By the time that Robyn and I tread the boardwalks of Virginia City, it was a different kind of highway robbery. The cowboys emerging from the Star Bakery were morbidly obese waddlers, holding out their dominant hands, in supplication to the signal, missing on the open plains. Swayback horses, hitched up for the ‘pony rides,’ beside the parked SUVs, were secret casualties. No more buffalo would pass before the blown out windows of the rusted Pullman cars. They, and the wagon days of the Wells Fargo stagecoaches, had become the empty shell casings of a more authentic era. The Fairweather Inn had a vacancy. Metal tills inside the general stores, with their scrolled embossing, rang up silence. Red, white and blue stars and bars drooped from their banners.
The bare-breasted paintings that hung over the bottles, inside the bars, suffocated beside the Cowgirls are Forever signs and moose heads. Sun-bleached skulls and antlers hung nailed to square wooden facades, and a lone white tipi stood against the thyme and sage, and the big blue sky above the ashen ridge. I asked the trolley car driver if there was a place for a picnic. He grinned through his sunglasses.
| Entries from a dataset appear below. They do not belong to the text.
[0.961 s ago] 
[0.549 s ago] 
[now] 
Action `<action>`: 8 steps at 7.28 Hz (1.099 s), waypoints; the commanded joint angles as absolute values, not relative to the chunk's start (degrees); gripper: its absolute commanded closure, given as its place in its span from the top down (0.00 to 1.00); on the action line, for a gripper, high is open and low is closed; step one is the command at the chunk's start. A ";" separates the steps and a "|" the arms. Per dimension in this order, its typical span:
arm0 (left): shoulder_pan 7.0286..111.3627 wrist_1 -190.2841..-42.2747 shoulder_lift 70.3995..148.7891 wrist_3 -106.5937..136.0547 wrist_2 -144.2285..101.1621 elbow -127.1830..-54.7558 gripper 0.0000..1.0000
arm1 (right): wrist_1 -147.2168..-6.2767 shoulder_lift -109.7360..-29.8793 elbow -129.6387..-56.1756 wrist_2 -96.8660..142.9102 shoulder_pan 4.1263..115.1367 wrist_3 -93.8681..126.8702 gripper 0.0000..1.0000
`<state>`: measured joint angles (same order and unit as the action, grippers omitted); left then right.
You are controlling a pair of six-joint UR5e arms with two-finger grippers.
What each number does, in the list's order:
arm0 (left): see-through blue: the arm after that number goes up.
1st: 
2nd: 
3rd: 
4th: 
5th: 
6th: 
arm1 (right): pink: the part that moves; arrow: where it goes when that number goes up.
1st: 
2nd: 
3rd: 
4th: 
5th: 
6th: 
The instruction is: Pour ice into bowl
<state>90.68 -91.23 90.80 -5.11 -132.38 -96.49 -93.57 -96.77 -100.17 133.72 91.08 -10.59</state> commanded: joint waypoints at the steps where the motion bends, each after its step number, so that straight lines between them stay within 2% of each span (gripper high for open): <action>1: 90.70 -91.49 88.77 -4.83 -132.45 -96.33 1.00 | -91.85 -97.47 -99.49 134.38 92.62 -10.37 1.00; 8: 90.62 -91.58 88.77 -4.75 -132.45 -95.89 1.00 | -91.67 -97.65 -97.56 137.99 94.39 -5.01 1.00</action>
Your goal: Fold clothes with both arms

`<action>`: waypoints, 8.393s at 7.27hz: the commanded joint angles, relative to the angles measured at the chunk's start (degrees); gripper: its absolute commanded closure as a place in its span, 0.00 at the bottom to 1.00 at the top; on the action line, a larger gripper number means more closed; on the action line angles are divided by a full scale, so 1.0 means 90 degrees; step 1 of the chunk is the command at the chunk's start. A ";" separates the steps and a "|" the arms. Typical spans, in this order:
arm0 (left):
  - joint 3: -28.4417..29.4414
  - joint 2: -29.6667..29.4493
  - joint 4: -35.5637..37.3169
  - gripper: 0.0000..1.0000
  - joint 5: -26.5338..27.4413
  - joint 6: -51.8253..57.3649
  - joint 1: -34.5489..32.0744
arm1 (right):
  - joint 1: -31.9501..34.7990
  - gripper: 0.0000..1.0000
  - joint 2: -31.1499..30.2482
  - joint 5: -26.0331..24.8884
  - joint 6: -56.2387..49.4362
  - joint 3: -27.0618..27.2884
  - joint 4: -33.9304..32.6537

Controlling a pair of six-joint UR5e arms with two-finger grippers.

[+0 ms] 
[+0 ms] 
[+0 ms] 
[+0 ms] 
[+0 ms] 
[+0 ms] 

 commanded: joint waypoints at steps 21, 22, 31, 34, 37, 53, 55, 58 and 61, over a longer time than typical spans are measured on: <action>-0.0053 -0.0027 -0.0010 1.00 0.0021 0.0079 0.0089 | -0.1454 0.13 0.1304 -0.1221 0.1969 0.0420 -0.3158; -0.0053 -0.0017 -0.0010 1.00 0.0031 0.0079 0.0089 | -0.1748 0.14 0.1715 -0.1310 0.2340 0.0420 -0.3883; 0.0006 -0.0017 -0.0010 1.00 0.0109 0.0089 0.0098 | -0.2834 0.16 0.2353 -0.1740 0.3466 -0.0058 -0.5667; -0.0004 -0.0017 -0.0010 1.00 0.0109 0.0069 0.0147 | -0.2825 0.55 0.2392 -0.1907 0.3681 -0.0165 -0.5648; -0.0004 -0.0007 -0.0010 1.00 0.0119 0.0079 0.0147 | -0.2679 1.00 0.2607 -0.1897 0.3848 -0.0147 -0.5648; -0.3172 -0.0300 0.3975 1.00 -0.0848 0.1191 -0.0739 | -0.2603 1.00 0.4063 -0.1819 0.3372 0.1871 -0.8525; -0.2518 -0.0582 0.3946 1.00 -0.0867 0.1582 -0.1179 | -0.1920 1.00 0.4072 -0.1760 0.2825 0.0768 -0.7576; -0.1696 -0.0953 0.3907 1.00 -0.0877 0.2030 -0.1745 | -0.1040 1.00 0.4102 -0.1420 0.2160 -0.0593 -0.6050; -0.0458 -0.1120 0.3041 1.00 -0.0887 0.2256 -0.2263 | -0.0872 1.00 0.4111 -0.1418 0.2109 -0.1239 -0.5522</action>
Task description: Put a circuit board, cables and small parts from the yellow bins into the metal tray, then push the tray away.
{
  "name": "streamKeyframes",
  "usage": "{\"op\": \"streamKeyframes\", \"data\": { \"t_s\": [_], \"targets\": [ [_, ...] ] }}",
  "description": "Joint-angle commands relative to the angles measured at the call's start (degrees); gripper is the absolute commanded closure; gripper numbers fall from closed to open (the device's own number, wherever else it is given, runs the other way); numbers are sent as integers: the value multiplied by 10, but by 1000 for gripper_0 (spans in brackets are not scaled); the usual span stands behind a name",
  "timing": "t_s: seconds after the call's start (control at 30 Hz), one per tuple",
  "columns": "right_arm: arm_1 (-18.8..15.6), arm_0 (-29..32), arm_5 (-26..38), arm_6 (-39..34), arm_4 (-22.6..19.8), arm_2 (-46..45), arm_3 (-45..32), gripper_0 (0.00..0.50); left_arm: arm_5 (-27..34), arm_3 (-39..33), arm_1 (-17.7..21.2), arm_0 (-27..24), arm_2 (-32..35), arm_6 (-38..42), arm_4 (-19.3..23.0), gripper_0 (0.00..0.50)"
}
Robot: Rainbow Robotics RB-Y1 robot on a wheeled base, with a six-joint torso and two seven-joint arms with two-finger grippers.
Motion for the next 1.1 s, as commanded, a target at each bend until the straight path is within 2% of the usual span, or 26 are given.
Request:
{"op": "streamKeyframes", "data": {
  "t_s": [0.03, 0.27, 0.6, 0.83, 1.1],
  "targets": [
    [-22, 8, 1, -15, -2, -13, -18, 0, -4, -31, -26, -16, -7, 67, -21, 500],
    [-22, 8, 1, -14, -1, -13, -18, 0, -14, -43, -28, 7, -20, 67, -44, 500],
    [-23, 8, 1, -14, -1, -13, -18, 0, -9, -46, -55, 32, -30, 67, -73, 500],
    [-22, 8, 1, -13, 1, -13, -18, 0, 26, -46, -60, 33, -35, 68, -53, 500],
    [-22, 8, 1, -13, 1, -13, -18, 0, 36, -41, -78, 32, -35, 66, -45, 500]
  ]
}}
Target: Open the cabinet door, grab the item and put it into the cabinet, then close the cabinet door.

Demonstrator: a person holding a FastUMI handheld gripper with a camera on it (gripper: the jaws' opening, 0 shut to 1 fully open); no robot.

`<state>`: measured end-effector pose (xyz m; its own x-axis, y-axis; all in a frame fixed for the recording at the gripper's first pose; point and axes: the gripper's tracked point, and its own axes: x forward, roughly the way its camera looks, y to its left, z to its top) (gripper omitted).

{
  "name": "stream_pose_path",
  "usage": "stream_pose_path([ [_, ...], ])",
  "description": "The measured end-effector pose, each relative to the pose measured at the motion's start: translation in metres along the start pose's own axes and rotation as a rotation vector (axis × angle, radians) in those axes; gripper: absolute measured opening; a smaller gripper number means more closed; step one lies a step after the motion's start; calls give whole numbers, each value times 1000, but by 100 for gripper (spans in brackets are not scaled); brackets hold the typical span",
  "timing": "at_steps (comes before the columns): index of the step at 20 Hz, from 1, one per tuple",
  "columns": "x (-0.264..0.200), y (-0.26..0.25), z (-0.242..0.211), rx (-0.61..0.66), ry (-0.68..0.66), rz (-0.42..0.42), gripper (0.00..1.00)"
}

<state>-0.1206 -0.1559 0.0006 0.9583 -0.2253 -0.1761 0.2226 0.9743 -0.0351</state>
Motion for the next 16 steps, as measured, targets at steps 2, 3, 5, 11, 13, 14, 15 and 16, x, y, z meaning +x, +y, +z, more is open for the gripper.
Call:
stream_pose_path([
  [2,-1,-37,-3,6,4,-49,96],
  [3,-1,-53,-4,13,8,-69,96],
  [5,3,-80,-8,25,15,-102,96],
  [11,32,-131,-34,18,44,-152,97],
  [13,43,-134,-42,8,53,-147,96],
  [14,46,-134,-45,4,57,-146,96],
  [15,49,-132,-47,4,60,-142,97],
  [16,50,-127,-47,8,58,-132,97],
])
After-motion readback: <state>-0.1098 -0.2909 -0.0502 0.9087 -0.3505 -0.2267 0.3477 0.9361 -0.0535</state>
“Best picnic spot in the world.” He pointed. “Down by the crick.”
Robyn and I drove up past the Brewery, with the wagon and Old Glory outside, and turned down into a gulch. There were big old trees for shade, a babbling stream for coolness, and soft grass and rocks and birdsong for contemplation. And there was one picnic table, which I claimed with our French picnic basket. Robyn had made steak sandwiches from the Silver Mill leftover steak, crosscut sawn from the sinew of the Philipsburg night before.
In 1907, a former vigilante showed the residents where George Lane was buried. The exhumed remains included a petrified clubfoot. It was initially kept in the courthouse, but later moved to the Thompson Hickman Museum in Virginia City, becoming one of the Museum’s most important exhibits.
We left Virginia City with a homemade ice cream, like the one that Sheriff Plummer would have had. The colder it gets, the harder it is to swaller.